Google Misses On Sales, YouTube Revenue Disappoints

In a surprise move Monday, Google’s parent, Alphabet Inc., provided financial information on some of its operations, for the first time disclosing revenue results in areas like YouTube and cloud computing.

However, The new data didn’t distract from disappointing results in its core online-advertising operation, The WallStreet Journal reports.

Operating income, a measure of Alphabet’s profit from central bets like search, was $9.3 billion, much lower than the consensus projection of $9.9 billion. This marks the ninth time in 10 quarters that the company missed on that metric, according to FactSet.

Revenue of $46.1 billion for the fourth quarter also fell short of analyst expectations of $46.9 billion.

The results punctuate 21-year-old Google’s stop-and-go efforts to mature from Silicon Valley adolescence into adulthood. For years, it managed to cram ever more advertising into its established search and maps platforms, among others. It is still doing that, but the company’s growth increasingly depends on newer areas like digital video powerhouse YouTube and bets in less flashy areas like cloud storage.

The earnings report was Alphabet’s first since Sundar Pichai was promoted to chief executive in December, succeeding Google co-founders Sergey Brin and Larry Page. Messrs. Brin and Page are still on Alphabet’s board—Mr. Page is chairman of the executive committee—and hold a supermajority of voting shares, giving them effective control of decision making at Google that remains unchanged.

Reuters graphic


Alphabet said YouTube exceeded $15 billion in annual revenue in 2019. That would be on the lower end of projections for the video business, which has been the subject of educated guesses for years, and suggests that YouTube pulls in less than $8 a year from each of its 2 billion users. On a call with analysts, Mr. Pichai said he believes there is “significantly more room” to make money off YouTube’s users.

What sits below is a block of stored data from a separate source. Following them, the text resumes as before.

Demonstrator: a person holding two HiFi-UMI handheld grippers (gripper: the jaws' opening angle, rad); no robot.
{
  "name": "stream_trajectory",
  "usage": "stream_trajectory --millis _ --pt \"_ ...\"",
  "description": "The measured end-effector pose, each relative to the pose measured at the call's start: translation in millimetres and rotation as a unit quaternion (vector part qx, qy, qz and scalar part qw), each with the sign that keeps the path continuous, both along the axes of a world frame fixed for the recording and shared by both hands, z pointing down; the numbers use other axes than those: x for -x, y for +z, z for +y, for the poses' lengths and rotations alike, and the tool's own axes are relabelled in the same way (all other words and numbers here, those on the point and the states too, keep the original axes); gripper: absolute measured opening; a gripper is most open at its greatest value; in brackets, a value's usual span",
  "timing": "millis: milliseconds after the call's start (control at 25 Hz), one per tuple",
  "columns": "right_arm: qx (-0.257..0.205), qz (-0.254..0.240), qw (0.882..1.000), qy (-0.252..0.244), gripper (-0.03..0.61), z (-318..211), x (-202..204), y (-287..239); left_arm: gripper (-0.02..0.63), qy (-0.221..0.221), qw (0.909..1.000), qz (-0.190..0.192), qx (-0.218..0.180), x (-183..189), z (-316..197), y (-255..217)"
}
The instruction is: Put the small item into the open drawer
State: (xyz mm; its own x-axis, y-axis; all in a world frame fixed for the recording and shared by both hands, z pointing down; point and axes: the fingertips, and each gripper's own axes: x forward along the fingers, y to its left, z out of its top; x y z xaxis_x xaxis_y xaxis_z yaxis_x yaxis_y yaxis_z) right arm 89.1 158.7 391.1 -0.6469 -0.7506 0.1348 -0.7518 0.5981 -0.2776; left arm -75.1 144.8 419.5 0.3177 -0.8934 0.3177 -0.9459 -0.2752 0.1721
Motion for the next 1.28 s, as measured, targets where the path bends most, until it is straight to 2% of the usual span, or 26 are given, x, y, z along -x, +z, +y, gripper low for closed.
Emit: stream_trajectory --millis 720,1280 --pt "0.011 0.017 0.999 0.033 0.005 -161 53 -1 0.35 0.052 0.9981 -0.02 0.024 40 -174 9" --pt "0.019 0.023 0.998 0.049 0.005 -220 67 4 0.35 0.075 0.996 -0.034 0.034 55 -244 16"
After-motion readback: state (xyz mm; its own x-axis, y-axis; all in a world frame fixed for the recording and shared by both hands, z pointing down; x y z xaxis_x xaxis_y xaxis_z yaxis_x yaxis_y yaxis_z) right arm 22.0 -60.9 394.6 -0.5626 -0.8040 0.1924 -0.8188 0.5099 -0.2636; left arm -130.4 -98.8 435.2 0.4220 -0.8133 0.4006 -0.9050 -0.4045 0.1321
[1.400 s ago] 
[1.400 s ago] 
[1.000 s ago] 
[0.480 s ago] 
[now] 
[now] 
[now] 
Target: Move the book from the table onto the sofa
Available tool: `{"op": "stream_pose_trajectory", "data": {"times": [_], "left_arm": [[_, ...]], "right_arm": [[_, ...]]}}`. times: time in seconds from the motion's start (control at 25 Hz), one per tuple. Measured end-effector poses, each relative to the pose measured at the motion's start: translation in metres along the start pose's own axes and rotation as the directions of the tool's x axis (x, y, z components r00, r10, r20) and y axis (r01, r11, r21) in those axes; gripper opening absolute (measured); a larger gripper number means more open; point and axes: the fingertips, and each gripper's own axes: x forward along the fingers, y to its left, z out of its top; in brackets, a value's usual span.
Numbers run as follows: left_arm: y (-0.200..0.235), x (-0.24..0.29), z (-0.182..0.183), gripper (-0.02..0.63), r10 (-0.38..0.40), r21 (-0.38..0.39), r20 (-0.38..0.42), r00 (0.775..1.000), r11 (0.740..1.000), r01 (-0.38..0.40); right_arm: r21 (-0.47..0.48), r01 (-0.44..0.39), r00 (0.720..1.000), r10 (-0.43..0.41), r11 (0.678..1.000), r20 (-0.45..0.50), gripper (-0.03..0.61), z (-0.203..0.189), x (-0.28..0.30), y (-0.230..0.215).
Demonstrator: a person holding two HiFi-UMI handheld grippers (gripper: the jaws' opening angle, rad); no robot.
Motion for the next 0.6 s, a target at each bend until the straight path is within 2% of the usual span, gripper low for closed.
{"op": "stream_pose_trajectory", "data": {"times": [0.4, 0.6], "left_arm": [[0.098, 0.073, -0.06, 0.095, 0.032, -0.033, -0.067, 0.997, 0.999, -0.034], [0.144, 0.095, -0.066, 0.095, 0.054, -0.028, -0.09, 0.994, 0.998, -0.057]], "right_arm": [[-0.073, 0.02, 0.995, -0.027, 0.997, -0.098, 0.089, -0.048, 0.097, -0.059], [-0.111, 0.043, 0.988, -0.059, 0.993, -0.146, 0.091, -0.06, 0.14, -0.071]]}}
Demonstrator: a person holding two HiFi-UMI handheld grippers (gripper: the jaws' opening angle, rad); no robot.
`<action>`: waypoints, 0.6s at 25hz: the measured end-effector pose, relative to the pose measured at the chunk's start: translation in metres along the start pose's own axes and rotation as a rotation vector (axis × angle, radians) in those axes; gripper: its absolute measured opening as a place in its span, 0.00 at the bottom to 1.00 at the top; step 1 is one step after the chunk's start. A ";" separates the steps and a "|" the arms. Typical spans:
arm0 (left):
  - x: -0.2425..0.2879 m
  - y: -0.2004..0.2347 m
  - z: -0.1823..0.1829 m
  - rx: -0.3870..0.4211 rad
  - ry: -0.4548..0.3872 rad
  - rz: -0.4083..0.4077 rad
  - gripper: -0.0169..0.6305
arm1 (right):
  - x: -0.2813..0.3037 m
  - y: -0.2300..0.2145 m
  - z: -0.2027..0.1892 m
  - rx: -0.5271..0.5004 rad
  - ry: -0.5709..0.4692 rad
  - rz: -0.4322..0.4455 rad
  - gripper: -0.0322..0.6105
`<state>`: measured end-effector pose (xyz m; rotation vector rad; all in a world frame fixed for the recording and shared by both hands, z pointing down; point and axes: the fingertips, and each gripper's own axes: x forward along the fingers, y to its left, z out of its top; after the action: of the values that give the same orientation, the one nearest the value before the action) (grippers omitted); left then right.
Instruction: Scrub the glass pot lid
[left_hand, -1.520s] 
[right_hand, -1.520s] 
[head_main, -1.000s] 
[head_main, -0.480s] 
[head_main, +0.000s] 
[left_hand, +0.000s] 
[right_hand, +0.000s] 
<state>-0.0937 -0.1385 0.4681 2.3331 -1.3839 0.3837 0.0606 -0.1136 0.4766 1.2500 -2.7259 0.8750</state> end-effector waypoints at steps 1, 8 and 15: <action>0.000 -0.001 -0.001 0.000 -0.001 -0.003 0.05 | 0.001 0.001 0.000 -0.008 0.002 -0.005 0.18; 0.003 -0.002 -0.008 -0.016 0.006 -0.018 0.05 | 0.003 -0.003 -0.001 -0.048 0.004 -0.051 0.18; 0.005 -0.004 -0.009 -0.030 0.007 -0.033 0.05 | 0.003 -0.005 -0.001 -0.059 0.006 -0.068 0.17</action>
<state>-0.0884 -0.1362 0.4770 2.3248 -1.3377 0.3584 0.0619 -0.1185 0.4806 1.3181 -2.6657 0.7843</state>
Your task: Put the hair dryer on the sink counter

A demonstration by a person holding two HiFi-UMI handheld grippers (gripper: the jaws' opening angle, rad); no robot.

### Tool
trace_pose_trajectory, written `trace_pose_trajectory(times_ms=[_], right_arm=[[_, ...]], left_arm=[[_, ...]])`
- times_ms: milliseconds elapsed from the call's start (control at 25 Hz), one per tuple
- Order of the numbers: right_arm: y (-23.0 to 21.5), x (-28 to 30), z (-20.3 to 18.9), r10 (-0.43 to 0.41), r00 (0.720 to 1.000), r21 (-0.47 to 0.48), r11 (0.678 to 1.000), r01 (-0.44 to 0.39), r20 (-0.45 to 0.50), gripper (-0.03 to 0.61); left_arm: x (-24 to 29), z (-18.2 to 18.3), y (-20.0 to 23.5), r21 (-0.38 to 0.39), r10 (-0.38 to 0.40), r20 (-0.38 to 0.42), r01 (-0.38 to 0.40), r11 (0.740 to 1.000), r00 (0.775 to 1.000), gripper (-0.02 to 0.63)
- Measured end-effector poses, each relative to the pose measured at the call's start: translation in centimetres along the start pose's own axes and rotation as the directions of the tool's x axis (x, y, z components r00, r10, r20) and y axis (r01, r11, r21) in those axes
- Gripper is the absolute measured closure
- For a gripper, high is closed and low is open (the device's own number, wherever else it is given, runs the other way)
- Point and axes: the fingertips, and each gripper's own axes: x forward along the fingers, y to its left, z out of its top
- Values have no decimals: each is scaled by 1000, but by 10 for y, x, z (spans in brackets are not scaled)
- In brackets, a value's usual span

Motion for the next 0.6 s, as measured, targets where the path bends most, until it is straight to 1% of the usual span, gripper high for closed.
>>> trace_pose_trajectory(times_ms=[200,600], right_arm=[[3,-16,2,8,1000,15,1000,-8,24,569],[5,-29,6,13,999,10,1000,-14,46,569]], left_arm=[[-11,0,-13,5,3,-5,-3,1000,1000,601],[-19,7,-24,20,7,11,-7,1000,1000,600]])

Cloud, on the other hand, is on track for $10 billion in revenue this year, Alphabet said, representing better-than-expected figures for a business that operates in the long shadow of competitors Amazon.com Inc. and Microsoft Corp. By comparison, Google’s search unit pulled in $27.2 billion in the last quarter alone.

Google faces a fierce array of threats this year. Competitors including Amazon are chipping away at its online-advertising business, while state and federal regulators are beginning broad investigations of purported anti-competitive behavior. Google has said it would cooperate with the inquiries.